As a result of our consistently strong bookings, we exited 2018 with a total backlog of $8.4 billion, up 17% from last year and funded backlog stood at $1.3 billion. Proposal activity remains very active. We submitted over $9 billion in proposals in 2018, up approximately 30% year-over-year and expect to submit over $10 billion in 2019. Our qualified pipeline remains well over $20 billion and our proposals outstanding figure is approximately $4 billion. While proposal activity will remain elevated throughout the year, I would like to remind you that the quarterly book-to-bill tends to have significantly more variability. As we enter 2019, I would note that our customers are focused on bringing technology, talent and modern platforms into mission sets quickly with an overarching focus on security.

Given the vulnerabilities of digital platforms and the use of real-time communications available in the digital domain, our nation's decision makers are increasingly focused on the cyber domain, its opportunities and risks and are increasingly prioritizing policy and funding toward this domain. ManTech is well positioned in the cyber domain and view the demand as strong and increasing for our core offerings and areas of focus. In conclusion, our 2018 operational and financial results are a fitting book-in to our fifth year anniversary celebration as a company.

I'm proud of what the team has accomplished and I'm excited to carry forward the momentum into 2019 and beyond. I have said this before, but it bears repeating, our most important asset in the underpinning of ManTech successes are people. ManTech's talented people are out there every day bringing their passion and delivering innovation in support of our customers and their critical missions.

I look forward to updating you on their achievements in the upcoming quarters. Now Judy will walk through the details around our financial performance and outlook. Judy?

Judith L. Bjornaas -- Executive Vice President & Chief Financial Officer

Thanks, Kevin. I'm pleased to report that we delivered strong results in the quarter end for the year. As Kevin mentioned, the partial government shutdowns had a minimal impact on our fourth quarter results. Revenues for the year were $1.96 billion, up 14% from 2017. With organic, the growth was primarily driven by new contract wins announced in late 2017 and throughout 2018, as well as growth on existing programs. For the fourth quarter, revenues were $497 million, up 8% organically compared to fourth quarter of 2017. In the quarter, we performed 89% of our work as prime and our contract mix was approximately 71% cost-plus 19% fixed price and 10% time-and-materials.

Operating income for the quarter was $28.6 million for an operating margin of 5.8%. For the year, operating income was $112.7 million, up 15% from 2017. Operating margin for the year was 5.8% in line with our guidance and comps(ph) our targeted incremental margin improvement.
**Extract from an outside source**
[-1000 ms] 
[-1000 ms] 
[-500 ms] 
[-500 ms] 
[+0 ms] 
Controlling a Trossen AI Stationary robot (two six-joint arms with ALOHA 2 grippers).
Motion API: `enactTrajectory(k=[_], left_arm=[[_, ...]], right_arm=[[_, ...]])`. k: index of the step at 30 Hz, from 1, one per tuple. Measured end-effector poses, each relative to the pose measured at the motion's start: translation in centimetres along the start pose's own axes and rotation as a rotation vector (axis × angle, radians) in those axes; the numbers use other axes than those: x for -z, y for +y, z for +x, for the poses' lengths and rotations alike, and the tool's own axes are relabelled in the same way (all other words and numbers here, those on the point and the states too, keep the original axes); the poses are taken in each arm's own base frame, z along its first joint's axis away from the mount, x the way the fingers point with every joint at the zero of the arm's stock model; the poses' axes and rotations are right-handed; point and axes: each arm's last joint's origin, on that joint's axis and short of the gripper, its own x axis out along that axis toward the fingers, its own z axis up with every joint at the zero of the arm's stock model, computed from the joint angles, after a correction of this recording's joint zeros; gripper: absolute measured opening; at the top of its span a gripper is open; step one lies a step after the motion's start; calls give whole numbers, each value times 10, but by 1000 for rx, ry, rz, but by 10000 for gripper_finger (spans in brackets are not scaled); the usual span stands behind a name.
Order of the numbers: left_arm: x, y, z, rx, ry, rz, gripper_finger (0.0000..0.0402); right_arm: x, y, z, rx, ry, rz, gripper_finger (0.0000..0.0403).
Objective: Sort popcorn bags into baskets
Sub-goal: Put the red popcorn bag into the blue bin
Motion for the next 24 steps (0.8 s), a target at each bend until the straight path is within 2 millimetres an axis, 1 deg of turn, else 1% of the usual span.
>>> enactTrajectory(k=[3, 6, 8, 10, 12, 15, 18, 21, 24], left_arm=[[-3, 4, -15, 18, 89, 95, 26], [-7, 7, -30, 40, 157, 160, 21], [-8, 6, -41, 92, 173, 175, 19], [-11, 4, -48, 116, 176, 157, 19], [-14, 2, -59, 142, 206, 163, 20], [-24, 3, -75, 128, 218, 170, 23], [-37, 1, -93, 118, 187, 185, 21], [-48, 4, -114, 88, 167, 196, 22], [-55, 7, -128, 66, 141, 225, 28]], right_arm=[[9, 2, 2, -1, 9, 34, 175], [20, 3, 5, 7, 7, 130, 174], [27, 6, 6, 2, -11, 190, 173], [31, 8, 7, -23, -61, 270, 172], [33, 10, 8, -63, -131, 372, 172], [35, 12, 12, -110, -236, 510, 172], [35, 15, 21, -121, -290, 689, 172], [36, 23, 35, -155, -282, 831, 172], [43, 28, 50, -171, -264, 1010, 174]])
As a reminder, the Tax Cuts and Jobs Act of 2017 had a favorable $51 million provisional tax impact on net income and earnings per share in 2017.
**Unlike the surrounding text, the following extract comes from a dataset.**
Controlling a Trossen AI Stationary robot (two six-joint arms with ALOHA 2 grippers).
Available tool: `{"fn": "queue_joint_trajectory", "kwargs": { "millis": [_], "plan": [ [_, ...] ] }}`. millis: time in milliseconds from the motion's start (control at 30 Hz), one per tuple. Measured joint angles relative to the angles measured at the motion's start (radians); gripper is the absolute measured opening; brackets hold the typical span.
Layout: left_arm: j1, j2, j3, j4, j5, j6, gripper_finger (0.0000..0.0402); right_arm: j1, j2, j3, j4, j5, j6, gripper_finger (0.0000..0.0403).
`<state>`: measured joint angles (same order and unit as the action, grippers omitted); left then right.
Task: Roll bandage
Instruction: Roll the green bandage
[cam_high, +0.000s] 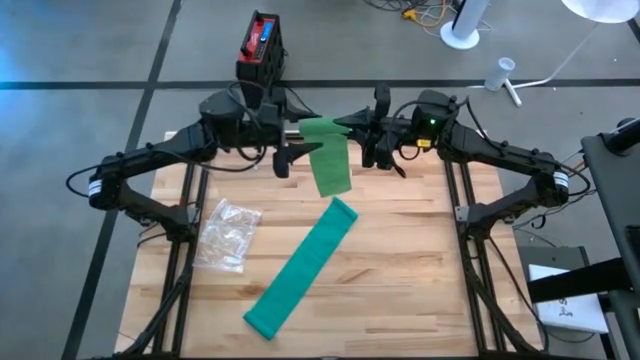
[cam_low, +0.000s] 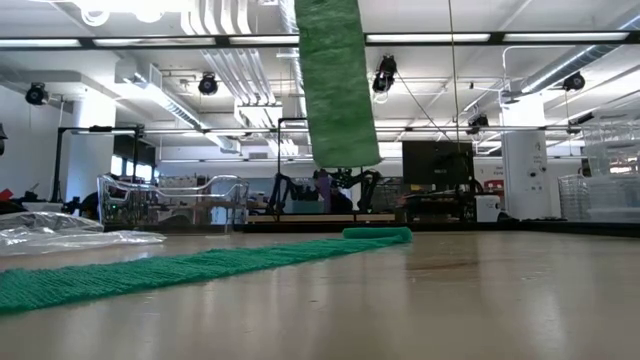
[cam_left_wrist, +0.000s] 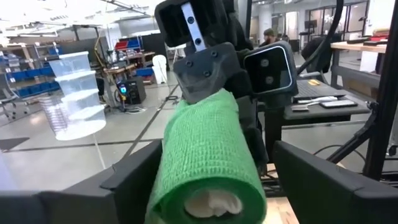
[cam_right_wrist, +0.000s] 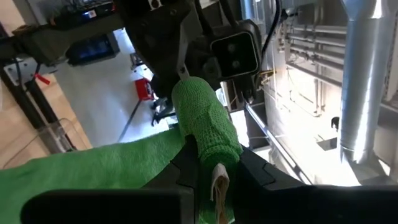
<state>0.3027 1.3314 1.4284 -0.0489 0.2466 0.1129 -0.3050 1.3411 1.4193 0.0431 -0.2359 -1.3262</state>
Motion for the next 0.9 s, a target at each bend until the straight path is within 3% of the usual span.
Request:
{"fn": "queue_joint_trajectory", "kwargs": {
  "millis": [300,533,667,900],
  "plan": [
    [0.000,0.002,0.000,0.016,-0.001,-0.029,0.0241,0.000,0.000,0.000,0.004,0.020,-0.002,0.0045],
    [0.001,0.004,0.000,0.015,-0.011,-0.041,0.0110,0.001,0.000,0.000,-0.003,0.021,0.063,0.0054],
    [0.006,0.004,0.000,0.014,-0.007,-0.029,0.0036,0.000,0.000,0.000,-0.004,0.028,0.247,0.0087],
    [0.008,0.004,0.000,0.008,0.003,0.068,0.0040,-0.001,-0.002,0.003,-0.016,0.031,0.724,0.0186]
  ]
}}
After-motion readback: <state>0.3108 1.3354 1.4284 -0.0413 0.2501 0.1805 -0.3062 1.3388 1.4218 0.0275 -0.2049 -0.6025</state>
In order to better understand the operational trends, we have removed this one-time impact from 2017; however, our 2018 results are unadjusted. Net income was $20.2 million for the quarter, up 14% compared to 2017 adjusted net income. For the full year, net income was $82.1 million , up 29% compared to 2017 adjusted net income. Diluted earnings per share was $0.50 for the quarter, up 11% compared to adjusted diluted EPS from the fourth quarter of 2017. And was $2.06 for the full year, up 27% compared to last year's adjusted diluted EPS. The effective tax rate was 28.7% in the quarter and the higher-than-expected tax rate reduced EPS by $0.02. The full year tax rate was 25.8%.
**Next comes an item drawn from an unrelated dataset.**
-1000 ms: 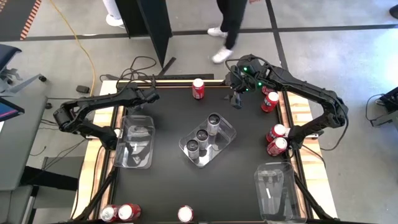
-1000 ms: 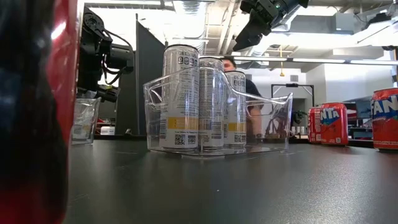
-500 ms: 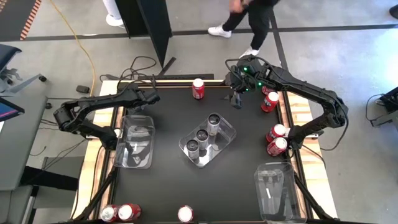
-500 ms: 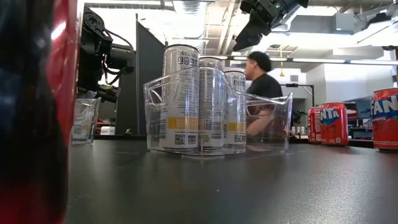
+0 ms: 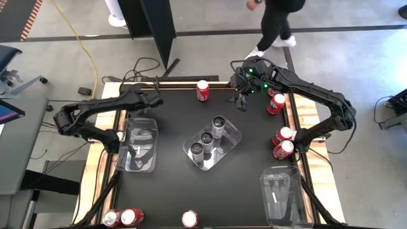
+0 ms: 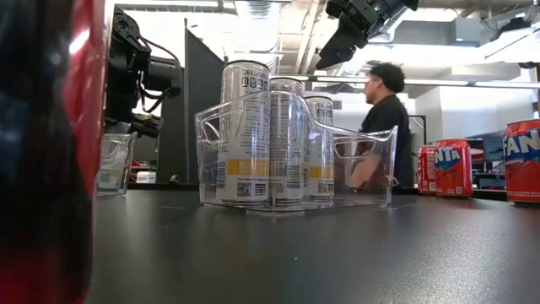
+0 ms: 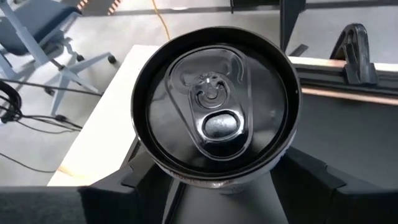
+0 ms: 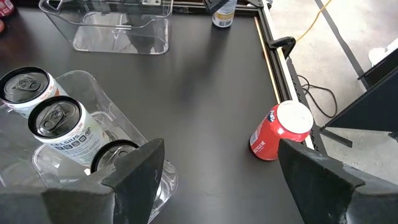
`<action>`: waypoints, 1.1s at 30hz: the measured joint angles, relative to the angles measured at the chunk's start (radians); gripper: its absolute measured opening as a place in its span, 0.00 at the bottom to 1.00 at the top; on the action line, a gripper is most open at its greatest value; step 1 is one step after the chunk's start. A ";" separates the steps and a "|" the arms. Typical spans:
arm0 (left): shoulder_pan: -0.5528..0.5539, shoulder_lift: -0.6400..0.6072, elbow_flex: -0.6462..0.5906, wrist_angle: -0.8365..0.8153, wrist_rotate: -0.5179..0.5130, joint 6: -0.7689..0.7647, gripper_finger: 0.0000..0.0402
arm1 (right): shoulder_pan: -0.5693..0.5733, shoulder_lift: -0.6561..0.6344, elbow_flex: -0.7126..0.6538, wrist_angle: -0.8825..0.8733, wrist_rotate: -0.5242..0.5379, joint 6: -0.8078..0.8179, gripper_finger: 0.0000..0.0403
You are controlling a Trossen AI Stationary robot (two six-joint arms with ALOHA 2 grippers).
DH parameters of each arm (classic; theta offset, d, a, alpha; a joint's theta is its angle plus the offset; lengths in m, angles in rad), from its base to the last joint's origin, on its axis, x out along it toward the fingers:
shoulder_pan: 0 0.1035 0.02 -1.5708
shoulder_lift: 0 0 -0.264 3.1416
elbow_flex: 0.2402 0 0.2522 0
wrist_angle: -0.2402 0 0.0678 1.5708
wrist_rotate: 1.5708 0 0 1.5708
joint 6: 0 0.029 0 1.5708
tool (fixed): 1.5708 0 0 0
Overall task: Sort soda cans
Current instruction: Put the white soda can into the middle transparent bin
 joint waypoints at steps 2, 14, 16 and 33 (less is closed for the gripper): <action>-0.002 -0.016 0.000 0.000 0.007 0.005 0.57 | 0.000 0.000 0.000 0.000 0.000 0.000 0.82; -0.051 -0.079 0.000 0.007 -0.011 0.026 0.57 | 0.000 0.000 0.000 0.000 0.000 0.000 0.82; -0.063 -0.088 0.000 0.015 -0.016 0.041 0.57 | 0.000 0.000 0.000 0.000 0.000 0.000 0.82; -0.166 -0.101 0.007 0.143 -0.024 0.181 0.57 | 0.000 0.000 0.000 0.000 0.000 0.000 0.82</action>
Now on to the balance sheet and cash flow statements. For the year, we collected $93 million in cash flow from operations; DSO increased to 73 days in the quarter, a six-day increase compared to Q3. The increase in DSO was largely driven by payment delays on one of our larger Army program and payment delays from customer payment offices impacted by the government shutdown. As a result of the increased DSO, cash collection in the quarter was light.

DSO normalization should occur over the course of 2019, but we may see lingering delays in Q1 due to residual impacts from the government shutdown.

For the year, we had capital expenditures of approximately $35 million, reflecting continued contractual requirements from our outcomes-based contracts. Additionally, we distributed $40 million in dividends, maintaining a steady return of cash to shareholders. At year end, we had $5 million in cash and $7.5 million of debt.

Given the strength of our balance sheet and expected cash flows, the Board has authorized us to raise our quarterly dividend by $0.02 to $0.27 per share, an 8% increase from current levels. This dividend will be paid in March and equates to an annualized dividend of $1.08 or yield of 1.9%.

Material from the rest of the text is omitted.